- [Work to be completed]: Omit all images, then repeat exactly the lines below from the one containing "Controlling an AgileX" through the one containing "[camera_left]", both ends included.

- [Material provided]:

▬▬▬▬▬▬▬▬▬▬

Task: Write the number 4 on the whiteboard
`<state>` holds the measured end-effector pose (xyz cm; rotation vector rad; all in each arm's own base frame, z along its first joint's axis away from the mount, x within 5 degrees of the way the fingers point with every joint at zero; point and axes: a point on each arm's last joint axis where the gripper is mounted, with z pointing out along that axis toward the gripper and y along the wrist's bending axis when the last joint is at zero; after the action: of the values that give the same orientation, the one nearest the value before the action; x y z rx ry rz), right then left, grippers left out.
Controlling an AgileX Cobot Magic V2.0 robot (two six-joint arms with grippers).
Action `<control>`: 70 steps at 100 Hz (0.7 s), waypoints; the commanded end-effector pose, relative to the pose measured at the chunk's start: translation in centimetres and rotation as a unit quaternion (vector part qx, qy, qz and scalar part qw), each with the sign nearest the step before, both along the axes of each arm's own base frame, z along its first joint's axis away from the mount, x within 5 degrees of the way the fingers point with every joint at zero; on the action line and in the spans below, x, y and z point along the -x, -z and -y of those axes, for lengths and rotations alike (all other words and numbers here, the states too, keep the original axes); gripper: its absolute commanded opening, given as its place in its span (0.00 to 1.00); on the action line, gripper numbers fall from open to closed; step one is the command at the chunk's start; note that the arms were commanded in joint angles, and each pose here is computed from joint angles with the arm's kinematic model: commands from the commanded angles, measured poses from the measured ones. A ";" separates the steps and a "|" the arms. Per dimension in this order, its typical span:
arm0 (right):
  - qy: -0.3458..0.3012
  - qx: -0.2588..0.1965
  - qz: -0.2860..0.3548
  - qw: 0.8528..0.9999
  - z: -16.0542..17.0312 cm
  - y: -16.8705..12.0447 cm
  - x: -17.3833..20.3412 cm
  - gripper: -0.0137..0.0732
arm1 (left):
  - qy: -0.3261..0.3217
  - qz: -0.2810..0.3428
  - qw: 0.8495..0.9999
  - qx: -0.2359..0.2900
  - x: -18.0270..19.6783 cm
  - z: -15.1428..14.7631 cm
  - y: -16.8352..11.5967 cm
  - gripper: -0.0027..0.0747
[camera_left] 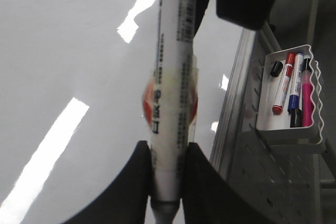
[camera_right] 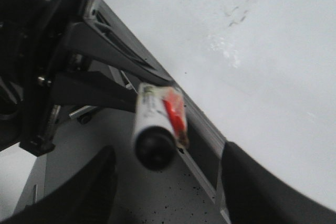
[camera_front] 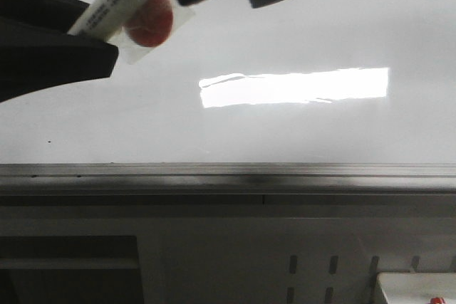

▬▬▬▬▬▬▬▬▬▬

- [Solution for this task]:
Controlling an AgileX Cobot Magic V2.0 robot (two six-joint arms with grippers).
Action `<control>`: 70 steps at 100 Hz (0.7 s), waypoints; the commanded end-effector pose, relative to the pose measured at the chunk's start: translation in centimetres and rotation as a unit quaternion (vector part qx, qy, qz and scalar part qw), each with the sign nearest the step before, both along the axes of each arm's own base frame, z along its first joint's axis away from the mount, x within 5 degrees of the way the fingers point with every joint at zero; on the action line and in the spans below, x, y and z point along the -x, -z and -y of those axes, for lengths and rotations alike (all other words and numbers here, the states too, keep the original axes); gripper: its absolute commanded opening, given as its place in its span (0.00 to 1.00); on the action line, gripper numbers fall from open to closed; step one is the command at the chunk's start; note that the arms were commanded in joint angles, and each pose here is computed from joint angles with the arm's kinematic model: commands from the commanded angles, measured poses from the measured ones. A ";" separates the steps and a "|" the arms. Per dimension in this order, its typical span:
arm0 (right):
  - qy: -0.3458..0.3012
  - qx: -0.2588..0.1965
  - qz: -0.2860..0.3548
  - qw: 0.8528..0.9999
  - z: -16.0542..17.0312 cm
  - y: -16.8705..12.0447 cm
  - x: -17.3833..20.3412 cm
  - gripper: -0.0137..0.0732
arm1 (left):
  - qy: -0.3261..0.3217
  - qz: -0.2810..0.3428
  - qw: 0.8495..0.9999
  - qx: -0.2359..0.2900
  - x: -18.0270..19.6783 cm
  - z: -15.1428..14.7631 cm
  - y: -16.8352..11.5967 cm
  - gripper: -0.0027..0.0747
[camera_left] 

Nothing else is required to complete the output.